■ **EXERCISE DETAILS**: Using only the entries below, copy exactly the lines that begin at the one with "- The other" and end at the one with "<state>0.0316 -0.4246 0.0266", both included. Drop the pictures.

■ **DATA PROVIDED**:
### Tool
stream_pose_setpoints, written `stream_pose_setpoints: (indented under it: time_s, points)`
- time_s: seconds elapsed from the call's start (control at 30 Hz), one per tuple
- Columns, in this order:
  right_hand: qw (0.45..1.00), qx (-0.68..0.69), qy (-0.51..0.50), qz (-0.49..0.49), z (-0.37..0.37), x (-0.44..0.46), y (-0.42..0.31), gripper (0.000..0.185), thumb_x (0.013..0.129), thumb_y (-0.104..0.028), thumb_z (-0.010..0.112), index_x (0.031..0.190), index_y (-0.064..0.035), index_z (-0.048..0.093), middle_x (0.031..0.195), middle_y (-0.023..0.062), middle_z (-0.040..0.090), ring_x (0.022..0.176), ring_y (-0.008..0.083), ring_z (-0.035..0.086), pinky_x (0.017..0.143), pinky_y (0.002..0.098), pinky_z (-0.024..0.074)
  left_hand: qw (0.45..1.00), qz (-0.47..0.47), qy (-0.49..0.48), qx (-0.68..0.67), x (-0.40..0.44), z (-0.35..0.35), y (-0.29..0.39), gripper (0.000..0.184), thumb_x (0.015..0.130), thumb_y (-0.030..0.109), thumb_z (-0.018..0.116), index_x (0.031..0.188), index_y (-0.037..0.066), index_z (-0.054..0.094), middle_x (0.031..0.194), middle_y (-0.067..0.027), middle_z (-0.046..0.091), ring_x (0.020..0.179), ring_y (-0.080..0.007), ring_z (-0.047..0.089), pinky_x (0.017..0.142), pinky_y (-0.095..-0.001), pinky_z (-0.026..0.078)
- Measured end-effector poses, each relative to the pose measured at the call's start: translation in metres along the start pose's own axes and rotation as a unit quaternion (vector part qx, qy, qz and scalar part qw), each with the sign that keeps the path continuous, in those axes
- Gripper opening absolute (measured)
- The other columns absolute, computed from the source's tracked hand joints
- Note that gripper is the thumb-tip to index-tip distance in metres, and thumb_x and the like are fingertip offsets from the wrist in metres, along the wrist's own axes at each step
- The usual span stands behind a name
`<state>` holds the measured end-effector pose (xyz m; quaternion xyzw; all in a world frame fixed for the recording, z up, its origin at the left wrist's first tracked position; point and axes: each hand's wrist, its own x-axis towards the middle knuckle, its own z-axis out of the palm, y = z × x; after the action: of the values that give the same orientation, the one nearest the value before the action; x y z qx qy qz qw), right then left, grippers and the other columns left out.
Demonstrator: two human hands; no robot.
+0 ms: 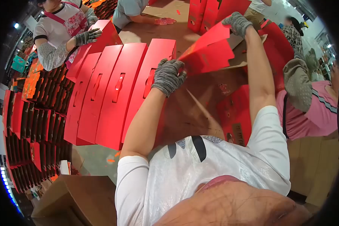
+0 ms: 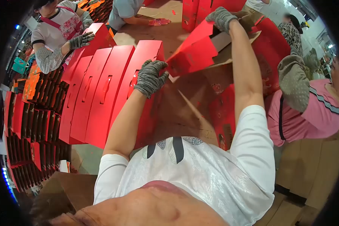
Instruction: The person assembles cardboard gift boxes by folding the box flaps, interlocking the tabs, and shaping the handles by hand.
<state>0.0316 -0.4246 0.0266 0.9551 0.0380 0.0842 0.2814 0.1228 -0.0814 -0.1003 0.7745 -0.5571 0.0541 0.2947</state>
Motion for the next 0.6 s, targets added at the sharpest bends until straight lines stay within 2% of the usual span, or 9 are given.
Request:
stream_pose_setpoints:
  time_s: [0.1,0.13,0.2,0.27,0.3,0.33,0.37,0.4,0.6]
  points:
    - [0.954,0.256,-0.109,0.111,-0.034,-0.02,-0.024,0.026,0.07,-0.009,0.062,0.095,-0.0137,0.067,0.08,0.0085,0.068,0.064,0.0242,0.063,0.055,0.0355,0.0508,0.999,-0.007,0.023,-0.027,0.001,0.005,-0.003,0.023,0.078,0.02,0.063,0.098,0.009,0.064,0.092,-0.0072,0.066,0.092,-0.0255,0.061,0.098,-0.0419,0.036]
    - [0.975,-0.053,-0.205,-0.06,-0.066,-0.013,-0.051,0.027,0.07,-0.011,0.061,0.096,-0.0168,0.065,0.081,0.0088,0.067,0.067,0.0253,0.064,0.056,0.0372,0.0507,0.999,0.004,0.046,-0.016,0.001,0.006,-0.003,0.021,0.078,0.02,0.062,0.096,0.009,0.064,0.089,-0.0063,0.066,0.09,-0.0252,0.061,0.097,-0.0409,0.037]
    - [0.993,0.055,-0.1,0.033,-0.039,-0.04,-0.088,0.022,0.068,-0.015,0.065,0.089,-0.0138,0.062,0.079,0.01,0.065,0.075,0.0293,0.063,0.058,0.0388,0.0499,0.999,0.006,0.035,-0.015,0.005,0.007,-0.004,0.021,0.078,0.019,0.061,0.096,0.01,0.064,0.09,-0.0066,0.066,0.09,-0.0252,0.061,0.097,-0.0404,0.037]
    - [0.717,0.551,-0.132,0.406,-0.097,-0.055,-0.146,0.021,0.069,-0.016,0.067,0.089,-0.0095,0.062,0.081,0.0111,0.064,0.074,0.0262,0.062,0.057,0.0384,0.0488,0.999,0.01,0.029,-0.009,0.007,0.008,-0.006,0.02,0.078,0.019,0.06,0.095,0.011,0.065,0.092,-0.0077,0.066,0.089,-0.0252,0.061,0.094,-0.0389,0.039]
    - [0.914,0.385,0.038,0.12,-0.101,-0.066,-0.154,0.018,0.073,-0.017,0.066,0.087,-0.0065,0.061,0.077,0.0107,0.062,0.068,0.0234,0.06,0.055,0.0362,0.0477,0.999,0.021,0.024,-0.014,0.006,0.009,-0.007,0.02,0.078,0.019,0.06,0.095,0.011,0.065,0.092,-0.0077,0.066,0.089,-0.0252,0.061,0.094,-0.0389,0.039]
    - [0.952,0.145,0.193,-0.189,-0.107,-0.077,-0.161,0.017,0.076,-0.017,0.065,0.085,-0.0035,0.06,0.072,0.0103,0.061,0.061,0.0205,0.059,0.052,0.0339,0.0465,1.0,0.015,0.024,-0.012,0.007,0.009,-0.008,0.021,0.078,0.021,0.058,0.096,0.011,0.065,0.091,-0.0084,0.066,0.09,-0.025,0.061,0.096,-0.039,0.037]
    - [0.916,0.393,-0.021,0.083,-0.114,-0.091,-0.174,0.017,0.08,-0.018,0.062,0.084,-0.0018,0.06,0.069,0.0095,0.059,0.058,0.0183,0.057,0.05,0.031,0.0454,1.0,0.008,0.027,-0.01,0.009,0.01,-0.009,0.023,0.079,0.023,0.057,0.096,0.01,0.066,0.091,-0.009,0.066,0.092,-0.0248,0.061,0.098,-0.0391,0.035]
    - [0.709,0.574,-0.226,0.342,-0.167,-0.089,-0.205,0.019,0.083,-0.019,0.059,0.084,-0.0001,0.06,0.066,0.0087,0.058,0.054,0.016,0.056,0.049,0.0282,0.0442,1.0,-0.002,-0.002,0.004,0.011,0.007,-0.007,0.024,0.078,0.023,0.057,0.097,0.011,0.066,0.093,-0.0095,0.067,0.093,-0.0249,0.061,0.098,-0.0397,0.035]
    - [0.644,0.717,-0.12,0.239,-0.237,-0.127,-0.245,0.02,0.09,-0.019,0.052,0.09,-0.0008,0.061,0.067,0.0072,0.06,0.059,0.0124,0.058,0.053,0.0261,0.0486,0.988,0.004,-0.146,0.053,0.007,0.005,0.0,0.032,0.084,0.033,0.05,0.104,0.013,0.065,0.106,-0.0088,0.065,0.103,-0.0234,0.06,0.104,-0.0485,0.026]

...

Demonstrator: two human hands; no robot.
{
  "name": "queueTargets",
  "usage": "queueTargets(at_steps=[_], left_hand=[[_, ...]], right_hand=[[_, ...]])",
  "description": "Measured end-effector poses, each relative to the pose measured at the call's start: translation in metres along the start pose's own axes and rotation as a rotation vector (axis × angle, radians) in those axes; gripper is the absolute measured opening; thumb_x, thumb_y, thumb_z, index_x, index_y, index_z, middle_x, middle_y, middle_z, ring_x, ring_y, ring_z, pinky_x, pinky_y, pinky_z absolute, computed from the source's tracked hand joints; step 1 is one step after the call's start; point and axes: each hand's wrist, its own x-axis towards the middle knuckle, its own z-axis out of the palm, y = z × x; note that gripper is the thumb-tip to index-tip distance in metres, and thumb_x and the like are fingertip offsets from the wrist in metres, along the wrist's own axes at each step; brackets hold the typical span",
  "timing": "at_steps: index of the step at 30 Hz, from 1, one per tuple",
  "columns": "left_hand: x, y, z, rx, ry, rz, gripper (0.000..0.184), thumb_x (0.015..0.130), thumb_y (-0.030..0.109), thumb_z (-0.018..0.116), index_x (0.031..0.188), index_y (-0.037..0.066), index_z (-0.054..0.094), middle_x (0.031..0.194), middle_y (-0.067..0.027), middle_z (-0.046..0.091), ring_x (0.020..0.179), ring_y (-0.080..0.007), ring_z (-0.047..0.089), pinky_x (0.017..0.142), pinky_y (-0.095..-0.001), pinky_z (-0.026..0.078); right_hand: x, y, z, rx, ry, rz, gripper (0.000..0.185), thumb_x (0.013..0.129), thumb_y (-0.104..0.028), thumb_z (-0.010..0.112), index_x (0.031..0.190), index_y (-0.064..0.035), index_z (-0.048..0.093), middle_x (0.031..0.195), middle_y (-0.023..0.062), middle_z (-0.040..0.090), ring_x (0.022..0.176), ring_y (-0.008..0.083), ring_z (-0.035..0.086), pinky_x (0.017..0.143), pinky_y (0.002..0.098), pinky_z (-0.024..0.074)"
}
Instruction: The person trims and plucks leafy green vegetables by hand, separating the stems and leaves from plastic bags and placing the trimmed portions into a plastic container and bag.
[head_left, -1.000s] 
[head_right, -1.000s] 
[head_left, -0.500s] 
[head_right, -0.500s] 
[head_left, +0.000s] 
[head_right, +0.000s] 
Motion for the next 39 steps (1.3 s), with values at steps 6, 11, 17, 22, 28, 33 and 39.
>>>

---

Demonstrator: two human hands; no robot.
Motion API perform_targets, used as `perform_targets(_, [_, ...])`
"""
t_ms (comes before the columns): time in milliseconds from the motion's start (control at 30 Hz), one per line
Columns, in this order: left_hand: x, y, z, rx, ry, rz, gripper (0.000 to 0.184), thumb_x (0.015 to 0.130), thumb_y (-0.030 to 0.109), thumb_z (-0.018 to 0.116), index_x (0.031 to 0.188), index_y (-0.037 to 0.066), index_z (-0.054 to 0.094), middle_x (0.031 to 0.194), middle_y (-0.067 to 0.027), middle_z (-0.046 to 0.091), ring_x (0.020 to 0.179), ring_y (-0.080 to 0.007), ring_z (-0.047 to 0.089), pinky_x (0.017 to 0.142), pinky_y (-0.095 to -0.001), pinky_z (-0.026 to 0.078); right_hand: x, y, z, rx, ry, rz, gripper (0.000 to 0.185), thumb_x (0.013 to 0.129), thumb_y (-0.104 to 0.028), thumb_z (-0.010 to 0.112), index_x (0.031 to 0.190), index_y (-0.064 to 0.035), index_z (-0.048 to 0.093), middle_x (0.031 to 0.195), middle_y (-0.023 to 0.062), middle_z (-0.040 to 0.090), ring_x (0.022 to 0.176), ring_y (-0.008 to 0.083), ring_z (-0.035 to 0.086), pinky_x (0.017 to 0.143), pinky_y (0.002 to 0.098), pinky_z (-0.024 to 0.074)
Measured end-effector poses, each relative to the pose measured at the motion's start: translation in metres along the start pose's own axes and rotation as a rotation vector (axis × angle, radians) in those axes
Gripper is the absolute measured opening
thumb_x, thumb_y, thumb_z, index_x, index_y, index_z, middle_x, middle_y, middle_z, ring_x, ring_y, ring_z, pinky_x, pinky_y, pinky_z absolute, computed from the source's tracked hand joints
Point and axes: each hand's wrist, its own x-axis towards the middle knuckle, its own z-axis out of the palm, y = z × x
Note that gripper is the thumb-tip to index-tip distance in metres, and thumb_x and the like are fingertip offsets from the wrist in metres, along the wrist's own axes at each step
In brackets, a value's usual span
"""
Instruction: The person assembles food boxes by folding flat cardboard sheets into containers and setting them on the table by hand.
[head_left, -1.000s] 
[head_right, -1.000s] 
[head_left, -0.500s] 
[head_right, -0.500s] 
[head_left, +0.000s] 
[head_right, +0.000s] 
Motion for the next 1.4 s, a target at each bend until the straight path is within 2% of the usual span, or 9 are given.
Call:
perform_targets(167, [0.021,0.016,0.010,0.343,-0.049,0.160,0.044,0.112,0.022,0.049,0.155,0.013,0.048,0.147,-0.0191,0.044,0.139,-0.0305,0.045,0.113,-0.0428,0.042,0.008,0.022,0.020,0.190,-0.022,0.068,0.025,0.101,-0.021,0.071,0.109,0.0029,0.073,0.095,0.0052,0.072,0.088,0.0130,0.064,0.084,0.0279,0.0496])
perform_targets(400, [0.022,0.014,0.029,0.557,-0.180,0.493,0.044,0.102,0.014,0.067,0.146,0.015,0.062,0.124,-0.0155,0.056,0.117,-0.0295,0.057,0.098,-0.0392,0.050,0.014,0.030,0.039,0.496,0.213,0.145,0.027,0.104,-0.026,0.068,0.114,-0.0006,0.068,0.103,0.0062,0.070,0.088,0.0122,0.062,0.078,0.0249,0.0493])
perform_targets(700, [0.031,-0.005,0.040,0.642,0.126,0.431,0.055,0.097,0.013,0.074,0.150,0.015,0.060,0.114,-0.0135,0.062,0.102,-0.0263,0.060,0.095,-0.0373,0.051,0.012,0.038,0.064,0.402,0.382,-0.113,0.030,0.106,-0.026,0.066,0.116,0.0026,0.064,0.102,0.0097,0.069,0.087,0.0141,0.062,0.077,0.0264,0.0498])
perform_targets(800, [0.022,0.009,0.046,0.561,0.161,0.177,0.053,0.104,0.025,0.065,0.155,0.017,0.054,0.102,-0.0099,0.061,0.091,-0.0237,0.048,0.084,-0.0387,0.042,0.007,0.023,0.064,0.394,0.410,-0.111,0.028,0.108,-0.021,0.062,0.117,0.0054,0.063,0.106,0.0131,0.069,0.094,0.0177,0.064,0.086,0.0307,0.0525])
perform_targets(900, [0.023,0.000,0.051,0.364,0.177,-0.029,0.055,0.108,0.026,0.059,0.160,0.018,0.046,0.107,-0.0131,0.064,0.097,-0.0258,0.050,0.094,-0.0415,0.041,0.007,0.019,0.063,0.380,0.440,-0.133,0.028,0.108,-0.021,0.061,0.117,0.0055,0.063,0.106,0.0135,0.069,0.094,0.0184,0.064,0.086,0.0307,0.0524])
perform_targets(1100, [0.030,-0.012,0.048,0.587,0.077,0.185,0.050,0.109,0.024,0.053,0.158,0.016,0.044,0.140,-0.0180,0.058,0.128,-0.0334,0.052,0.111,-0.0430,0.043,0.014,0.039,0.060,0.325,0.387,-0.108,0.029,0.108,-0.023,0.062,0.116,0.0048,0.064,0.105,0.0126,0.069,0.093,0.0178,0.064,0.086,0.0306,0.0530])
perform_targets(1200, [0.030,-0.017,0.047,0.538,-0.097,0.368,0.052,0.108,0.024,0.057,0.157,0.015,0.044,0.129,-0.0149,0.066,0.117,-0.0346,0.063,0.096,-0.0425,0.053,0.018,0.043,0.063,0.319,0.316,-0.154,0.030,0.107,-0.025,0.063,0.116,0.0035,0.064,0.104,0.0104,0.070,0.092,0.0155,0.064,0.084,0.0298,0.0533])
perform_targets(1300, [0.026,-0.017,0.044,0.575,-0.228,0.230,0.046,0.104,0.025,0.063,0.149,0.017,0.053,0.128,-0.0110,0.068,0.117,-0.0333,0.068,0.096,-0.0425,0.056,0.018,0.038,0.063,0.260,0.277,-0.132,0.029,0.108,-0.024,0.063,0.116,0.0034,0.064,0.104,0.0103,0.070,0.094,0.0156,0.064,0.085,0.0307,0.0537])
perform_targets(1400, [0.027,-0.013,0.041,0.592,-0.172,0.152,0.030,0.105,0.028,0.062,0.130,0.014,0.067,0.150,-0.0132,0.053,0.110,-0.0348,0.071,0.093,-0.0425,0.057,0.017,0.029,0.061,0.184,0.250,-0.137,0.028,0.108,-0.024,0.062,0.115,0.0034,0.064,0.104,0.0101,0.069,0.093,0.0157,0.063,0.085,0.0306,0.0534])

■ **FINISHED EXERCISE**:
- The other columns absolute, computed from the source's tracked hand joints
- Note that gripper is the thumb-tip to index-tip distance in metres, and thumb_x and the like are fingertip offsets from the wrist in metres, along the wrist's own axes at each step
- The usual span stands behind a name
`<state>` holds the measured end-effector pose (xyz m; quaternion xyzw; all in a world frame fixed for the recording, z up, its origin at the left wrist's first tracked position; point and axes: each hand's wrist, its own x-axis towards the middle knuckle, its own z-axis out of the palm, y = z × x; after the action: of the values that give the same orientation, the one nearest the value before the action; x y z qx qy qz qw), right then left, grippers and the other columns left out.
Demonstrator: two human hands; no robot.
+0 ms: 
+0 ms: 
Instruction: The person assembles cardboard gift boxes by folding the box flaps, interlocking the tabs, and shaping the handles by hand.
<state>0.0316 -0.4246 0.0266 0.9551 0.0380 0.0842 0.2814 0.1228 -0.0814 -0.1003 0.7745 -0.5571 0.0541 0.2947</state>

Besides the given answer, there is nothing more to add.